Voltage drop describes how the supplied energy of a voltage source is reduced as electric current moves through the passive elements (elements that do not supply voltage) of an electrical circuit. Voltage drops across internal resistances of the source, across conductors, across contacts, and across connectors are undesired; supplied energy is lost (dissipated).

The voltage drop of any insulated cable is dependent upon the cable length (in meters), the required current rating (in amperes), and the relevant total impedance per unit length of the cable. The maximum impedance and voltage drop applicable to each cable at maximum conductor temperature and under a.c. conditions are given in the tables. For cables operating under dc conditions, the appropriate voltage drops may be calculated using the formula.

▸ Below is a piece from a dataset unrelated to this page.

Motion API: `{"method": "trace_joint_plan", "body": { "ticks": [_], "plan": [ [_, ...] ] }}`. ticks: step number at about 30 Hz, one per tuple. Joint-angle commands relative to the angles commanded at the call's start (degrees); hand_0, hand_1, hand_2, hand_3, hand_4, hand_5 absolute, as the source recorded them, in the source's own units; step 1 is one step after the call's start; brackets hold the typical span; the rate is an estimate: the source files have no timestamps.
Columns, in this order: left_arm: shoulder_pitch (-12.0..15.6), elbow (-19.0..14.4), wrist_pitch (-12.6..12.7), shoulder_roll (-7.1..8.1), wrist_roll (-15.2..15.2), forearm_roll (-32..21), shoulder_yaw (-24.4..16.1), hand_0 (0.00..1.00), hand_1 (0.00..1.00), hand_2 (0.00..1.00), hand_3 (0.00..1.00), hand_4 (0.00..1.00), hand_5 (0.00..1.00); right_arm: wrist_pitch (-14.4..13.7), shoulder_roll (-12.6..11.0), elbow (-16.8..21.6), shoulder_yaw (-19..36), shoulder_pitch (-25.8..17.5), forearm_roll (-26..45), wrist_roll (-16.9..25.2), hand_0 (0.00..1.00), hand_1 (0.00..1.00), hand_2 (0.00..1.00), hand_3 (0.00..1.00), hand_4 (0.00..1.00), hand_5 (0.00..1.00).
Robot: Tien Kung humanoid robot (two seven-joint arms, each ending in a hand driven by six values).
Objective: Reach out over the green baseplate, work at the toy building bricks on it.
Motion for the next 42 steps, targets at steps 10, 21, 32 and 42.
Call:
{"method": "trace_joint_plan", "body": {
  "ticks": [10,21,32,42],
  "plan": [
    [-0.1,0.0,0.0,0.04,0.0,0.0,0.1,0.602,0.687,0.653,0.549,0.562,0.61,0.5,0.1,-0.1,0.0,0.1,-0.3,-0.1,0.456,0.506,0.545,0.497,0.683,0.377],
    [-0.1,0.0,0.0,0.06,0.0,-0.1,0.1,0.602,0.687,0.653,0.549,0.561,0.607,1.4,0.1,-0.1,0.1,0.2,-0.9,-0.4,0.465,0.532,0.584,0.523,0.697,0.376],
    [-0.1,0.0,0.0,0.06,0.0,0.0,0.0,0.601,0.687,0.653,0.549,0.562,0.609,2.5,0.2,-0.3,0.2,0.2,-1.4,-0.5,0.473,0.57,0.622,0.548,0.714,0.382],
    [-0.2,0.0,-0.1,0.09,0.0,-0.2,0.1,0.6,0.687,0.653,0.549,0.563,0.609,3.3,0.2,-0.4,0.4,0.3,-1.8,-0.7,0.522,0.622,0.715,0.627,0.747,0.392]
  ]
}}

**Calculating the voltage drop for a single-phase circuit:**

The formula for this is given as:

VD = (2 × L × K × I)/CM

In the above formula:

- VD is the voltage drop across the circuit
- L is the length of the run
- K is the resistivity of the wire
- I is the current across the circuit
- CM is the measure of the diameter of the wire

The values for resistivity and diameter of the wire are available from NEC tables.

**Example:**

If you want to find the voltage drop across the across a single-phase circuit whose length is 200 feet and having a load of 50 A. It is also given that the wire is a copper wire, 3 wire, and 120/240 volt.

VD = (2 × 200 × 12 × 50)/41740

(Resistivity of copper is 12)

VD = 5.75 Volts

Therefore, the average voltage drop across the circuit is 5.75 volts.

Now, to calculate the percentage of voltage drop

Percentage of VD

(VD/ V) × 100 = 5.75 volts/240 volts

= 0.0239 %

Therefore, the voltage drop across the circuit having the above dimensions is 0.0239 %. This is less than 3% so you can use it.

**Calculating VD for a three-phase conductor:**

To calculate the voltage across a three-phase circuit we use the same formula, but multiply the above formula by 0.866. Basically to calculate the voltage drop between any two phase conductors we multiply it by 1.732/2.

Therefore, the formula for calculating for a three-phase conductor is given as:

VD = 0.866 (2 × L × R × I/ CM)

The above formula can also be given as:

VD = 1.732 (L × R × I /CM)

You can calculate the voltage drop across the circuit using the above formula, if you know the values for the length of run, the resistivity of the conductor, current across the circuit and measure of the diameter and change the dimensions of the conductor if necessary to change the VD across the circuit.